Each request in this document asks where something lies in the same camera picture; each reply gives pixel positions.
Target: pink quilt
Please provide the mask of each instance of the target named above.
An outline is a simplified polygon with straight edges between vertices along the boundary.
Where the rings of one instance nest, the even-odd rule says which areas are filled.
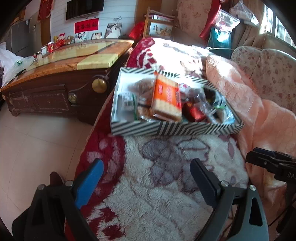
[[[292,111],[261,99],[250,77],[232,61],[209,56],[206,73],[245,123],[237,137],[244,157],[255,147],[296,156],[296,118]],[[273,174],[261,167],[248,163],[246,169],[258,188],[270,223],[285,206],[286,183],[275,180]],[[271,240],[276,236],[276,226],[277,222],[269,229]]]

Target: red bag
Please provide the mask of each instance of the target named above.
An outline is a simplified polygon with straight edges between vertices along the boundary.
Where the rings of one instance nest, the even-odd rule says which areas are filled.
[[[139,22],[137,23],[134,27],[133,30],[131,31],[131,33],[129,34],[129,37],[133,40],[137,40],[139,38],[141,38],[141,36],[144,33],[144,26],[145,26],[145,22]]]

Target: window
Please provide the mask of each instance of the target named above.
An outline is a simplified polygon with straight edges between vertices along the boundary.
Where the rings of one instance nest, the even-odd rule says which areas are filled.
[[[293,40],[291,39],[289,33],[277,18],[277,16],[272,12],[272,10],[265,6],[263,20],[260,27],[260,34],[271,34],[272,36],[279,38],[289,45],[295,47]]]

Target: teal bag
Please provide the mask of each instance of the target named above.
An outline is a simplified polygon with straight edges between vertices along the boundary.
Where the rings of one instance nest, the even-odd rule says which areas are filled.
[[[230,32],[220,31],[215,27],[211,28],[210,38],[207,43],[211,48],[227,48],[227,49],[211,49],[210,51],[216,55],[230,59],[232,54]]]

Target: wooden cabinet
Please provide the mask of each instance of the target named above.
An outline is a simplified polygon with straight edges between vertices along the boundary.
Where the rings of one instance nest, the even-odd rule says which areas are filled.
[[[127,50],[111,68],[47,75],[10,87],[2,94],[13,116],[23,112],[55,113],[76,116],[93,125],[131,51]],[[102,93],[92,85],[98,78],[105,84]]]

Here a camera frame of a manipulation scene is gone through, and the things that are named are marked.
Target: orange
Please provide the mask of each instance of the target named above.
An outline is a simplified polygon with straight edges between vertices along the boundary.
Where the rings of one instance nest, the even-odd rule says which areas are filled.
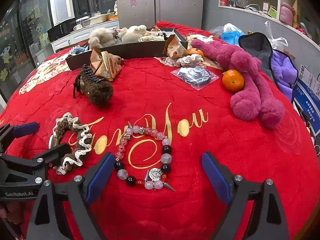
[[[226,90],[235,94],[243,89],[244,78],[239,71],[230,69],[223,75],[222,84]]]
[[[204,54],[203,54],[202,50],[200,50],[200,49],[191,48],[191,49],[188,49],[188,53],[189,54],[199,54],[202,58],[204,58]]]

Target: blue gripper pad
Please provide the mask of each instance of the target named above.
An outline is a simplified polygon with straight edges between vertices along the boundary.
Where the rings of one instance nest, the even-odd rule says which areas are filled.
[[[91,168],[96,168],[95,166],[89,168],[87,173],[84,175],[86,180],[88,179],[88,177],[92,177],[91,180],[89,180],[88,184],[85,183],[86,181],[84,182],[84,190],[86,190],[85,202],[88,205],[98,200],[103,188],[105,187],[110,177],[111,172],[114,169],[114,163],[116,161],[114,155],[112,153],[106,153],[106,155],[106,157],[103,156],[102,160],[100,160],[99,163],[95,165],[98,165],[100,167],[94,174],[92,174],[92,176],[91,174],[89,176],[86,176],[86,174],[90,172]]]
[[[39,124],[37,122],[31,122],[24,125],[15,126],[13,129],[13,136],[20,138],[28,134],[35,133],[39,130]]]
[[[232,201],[233,185],[230,185],[230,182],[228,183],[223,177],[208,153],[204,153],[202,155],[202,167],[204,172],[207,174],[207,177],[210,180],[218,198],[226,205],[229,205],[229,203]]]

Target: red plush fabric
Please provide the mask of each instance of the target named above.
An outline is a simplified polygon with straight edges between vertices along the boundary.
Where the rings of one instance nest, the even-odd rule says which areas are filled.
[[[181,34],[209,35],[181,25],[164,22],[157,25],[174,27]],[[241,174],[247,180],[262,182],[272,178],[284,206],[290,238],[293,238],[318,201],[320,169],[310,135],[289,100],[262,73],[275,98],[285,106],[285,115],[279,126],[268,130],[257,118],[244,122],[232,114],[232,95],[223,88],[221,78],[197,91],[173,76],[172,70],[173,67],[164,66],[153,58],[125,60],[123,70],[113,82],[114,95],[107,109],[96,108],[83,95],[72,98],[73,82],[79,70],[63,72],[28,93],[19,95],[16,91],[0,120],[11,125],[36,121],[40,129],[34,135],[14,140],[7,154],[31,158],[46,150],[55,119],[66,112],[78,116],[82,123],[103,117],[91,127],[93,147],[105,135],[108,141],[104,141],[107,147],[103,152],[112,153],[117,151],[117,129],[123,133],[127,121],[132,125],[137,121],[141,126],[146,126],[148,121],[151,125],[154,117],[156,128],[165,129],[166,135],[172,135],[173,161],[169,183],[177,192],[166,188],[160,191],[132,188],[119,180],[113,171],[101,197],[91,206],[109,240],[208,239],[226,207],[218,200],[202,169],[201,156],[205,151],[211,151],[231,172]],[[208,70],[222,76],[219,70]],[[71,132],[67,132],[63,141],[68,142],[70,136]],[[132,165],[129,164],[131,149]],[[84,174],[101,157],[95,150],[100,153],[97,146],[92,149],[83,167],[75,168],[65,176],[56,175],[51,170],[49,179],[57,183]],[[129,141],[123,161],[129,174],[143,179],[147,168],[141,167],[157,163],[160,156],[161,143],[144,136]],[[251,207],[252,203],[247,206],[236,239],[240,239],[245,231]],[[29,203],[24,231],[31,208],[32,203]],[[65,204],[65,210],[75,239],[81,239],[68,204]]]

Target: blue plastic bag
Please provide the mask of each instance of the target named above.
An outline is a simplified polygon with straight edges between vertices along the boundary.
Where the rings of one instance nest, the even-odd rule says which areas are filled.
[[[221,35],[221,39],[228,44],[238,45],[239,46],[239,37],[244,35],[241,32],[233,31],[233,32],[223,32]]]

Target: metal spike charm
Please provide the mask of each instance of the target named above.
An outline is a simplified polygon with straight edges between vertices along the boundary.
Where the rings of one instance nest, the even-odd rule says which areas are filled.
[[[128,121],[128,125],[129,125],[129,128],[131,128],[131,129],[132,129],[132,125],[129,123],[129,121]]]
[[[147,170],[147,174],[144,177],[144,183],[149,180],[149,170]]]
[[[168,182],[164,182],[164,183],[163,183],[163,186],[165,186],[165,187],[167,187],[168,189],[171,189],[172,191],[176,192],[176,190],[175,190],[173,187],[171,187]]]

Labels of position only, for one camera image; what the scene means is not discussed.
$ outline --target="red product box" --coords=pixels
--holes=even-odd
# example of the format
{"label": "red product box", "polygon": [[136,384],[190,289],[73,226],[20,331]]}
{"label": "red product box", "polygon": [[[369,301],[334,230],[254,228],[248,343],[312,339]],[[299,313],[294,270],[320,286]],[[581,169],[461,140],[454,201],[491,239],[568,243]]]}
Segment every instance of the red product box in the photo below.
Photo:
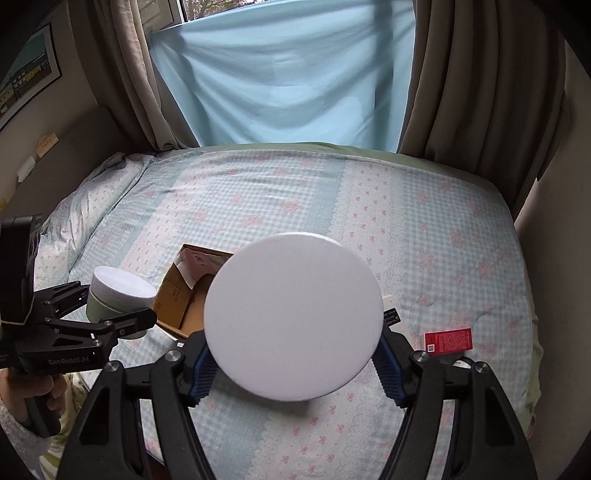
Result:
{"label": "red product box", "polygon": [[431,355],[472,350],[472,330],[425,333],[425,350]]}

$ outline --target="white lid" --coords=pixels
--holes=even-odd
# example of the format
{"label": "white lid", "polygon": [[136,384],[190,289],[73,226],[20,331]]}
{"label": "white lid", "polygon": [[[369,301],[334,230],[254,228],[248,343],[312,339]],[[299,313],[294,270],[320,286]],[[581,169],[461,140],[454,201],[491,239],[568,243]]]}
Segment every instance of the white lid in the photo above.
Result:
{"label": "white lid", "polygon": [[284,233],[238,251],[213,279],[205,336],[220,368],[273,400],[320,397],[374,354],[384,323],[379,285],[353,251]]}
{"label": "white lid", "polygon": [[95,268],[90,291],[120,312],[151,307],[156,296],[156,289],[143,278],[113,267]]}

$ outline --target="poster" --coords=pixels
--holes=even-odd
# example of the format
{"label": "poster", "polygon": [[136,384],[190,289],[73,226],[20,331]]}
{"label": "poster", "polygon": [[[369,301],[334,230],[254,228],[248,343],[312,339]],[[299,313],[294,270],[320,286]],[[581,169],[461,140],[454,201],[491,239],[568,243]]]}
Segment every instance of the poster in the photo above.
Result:
{"label": "poster", "polygon": [[60,76],[51,25],[48,24],[27,41],[0,83],[0,129]]}

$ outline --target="open cardboard box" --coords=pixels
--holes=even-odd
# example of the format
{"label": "open cardboard box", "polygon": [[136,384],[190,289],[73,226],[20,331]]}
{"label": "open cardboard box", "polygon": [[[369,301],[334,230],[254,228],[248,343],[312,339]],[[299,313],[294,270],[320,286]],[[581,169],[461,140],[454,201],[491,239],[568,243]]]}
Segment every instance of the open cardboard box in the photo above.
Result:
{"label": "open cardboard box", "polygon": [[158,325],[178,338],[203,330],[205,297],[213,277],[232,254],[183,245],[168,269],[152,307]]}

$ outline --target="hand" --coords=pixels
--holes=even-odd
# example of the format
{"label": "hand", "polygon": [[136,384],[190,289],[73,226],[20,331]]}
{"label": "hand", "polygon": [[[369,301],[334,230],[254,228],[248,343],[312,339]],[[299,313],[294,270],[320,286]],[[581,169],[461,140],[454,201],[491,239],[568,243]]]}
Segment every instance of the hand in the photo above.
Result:
{"label": "hand", "polygon": [[67,387],[63,375],[34,377],[11,368],[0,370],[0,397],[7,410],[21,424],[26,423],[29,418],[25,398],[40,397],[47,393],[50,395],[47,408],[61,417],[66,410]]}

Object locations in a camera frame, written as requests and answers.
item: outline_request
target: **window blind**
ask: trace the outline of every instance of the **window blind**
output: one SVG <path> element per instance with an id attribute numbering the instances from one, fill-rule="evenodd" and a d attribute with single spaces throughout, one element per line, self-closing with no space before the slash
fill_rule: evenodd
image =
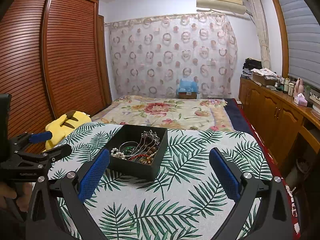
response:
<path id="1" fill-rule="evenodd" d="M 288 36 L 288 74 L 320 89 L 320 25 L 304 0 L 279 3 Z"/>

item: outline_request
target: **white wall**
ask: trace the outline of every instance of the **white wall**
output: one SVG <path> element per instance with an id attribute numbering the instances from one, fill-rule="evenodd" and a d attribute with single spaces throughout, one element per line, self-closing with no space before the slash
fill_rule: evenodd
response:
<path id="1" fill-rule="evenodd" d="M 282 45 L 281 34 L 276 13 L 275 6 L 272 0 L 260 0 L 264 15 L 266 18 L 268 38 L 269 38 L 269 50 L 271 60 L 271 70 L 277 72 L 278 75 L 282 74 Z"/>
<path id="2" fill-rule="evenodd" d="M 156 15 L 189 14 L 196 12 L 196 0 L 115 0 L 107 4 L 100 2 L 99 5 L 99 14 L 105 17 L 106 23 Z M 228 18 L 238 44 L 238 59 L 235 73 L 231 80 L 232 96 L 237 98 L 244 60 L 248 57 L 261 60 L 261 53 L 256 27 L 249 15 L 228 15 Z M 114 100 L 116 99 L 116 88 L 112 77 L 111 58 L 108 51 L 108 29 L 105 28 L 105 30 L 108 74 L 111 95 Z"/>

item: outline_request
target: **wardrobe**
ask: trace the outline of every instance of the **wardrobe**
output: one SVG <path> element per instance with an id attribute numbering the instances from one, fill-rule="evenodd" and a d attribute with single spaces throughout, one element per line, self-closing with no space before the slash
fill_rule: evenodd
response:
<path id="1" fill-rule="evenodd" d="M 12 95 L 9 138 L 42 132 L 69 110 L 94 115 L 111 103 L 104 44 L 97 38 L 98 3 L 15 0 L 6 12 L 0 93 Z M 43 149 L 38 144 L 28 151 Z"/>

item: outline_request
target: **beige curtain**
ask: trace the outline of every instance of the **beige curtain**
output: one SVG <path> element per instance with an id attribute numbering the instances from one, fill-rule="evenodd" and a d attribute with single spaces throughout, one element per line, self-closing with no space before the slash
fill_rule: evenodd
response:
<path id="1" fill-rule="evenodd" d="M 204 95 L 231 97 L 236 37 L 225 15 L 188 14 L 110 24 L 119 96 L 175 98 L 180 79 Z"/>
<path id="2" fill-rule="evenodd" d="M 267 33 L 266 19 L 264 17 L 263 9 L 260 0 L 248 0 L 253 14 L 254 23 L 257 27 L 258 38 L 261 49 L 262 67 L 271 69 L 269 40 Z"/>

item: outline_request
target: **open box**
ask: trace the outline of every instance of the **open box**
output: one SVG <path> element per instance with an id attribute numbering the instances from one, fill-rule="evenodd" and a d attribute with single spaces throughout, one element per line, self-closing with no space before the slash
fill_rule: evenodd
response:
<path id="1" fill-rule="evenodd" d="M 113 148 L 119 148 L 121 144 L 128 141 L 135 141 L 139 143 L 141 134 L 144 131 L 150 130 L 152 130 L 152 132 L 156 132 L 160 138 L 160 145 L 157 150 L 157 154 L 154 156 L 152 164 L 142 164 L 110 156 L 110 164 L 108 168 L 137 178 L 149 181 L 154 180 L 158 174 L 164 153 L 168 147 L 168 130 L 166 128 L 125 124 L 104 147 L 110 152 Z"/>

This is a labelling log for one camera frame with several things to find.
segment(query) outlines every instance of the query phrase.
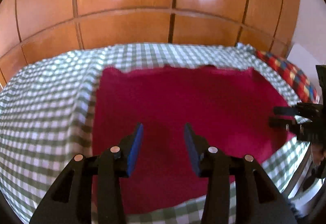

####

> [EXERCISE DESCRIPTION]:
Only the number is wanted: how many lines in the listing hold "beige"?

> [EXPECTED OUTPUT]:
2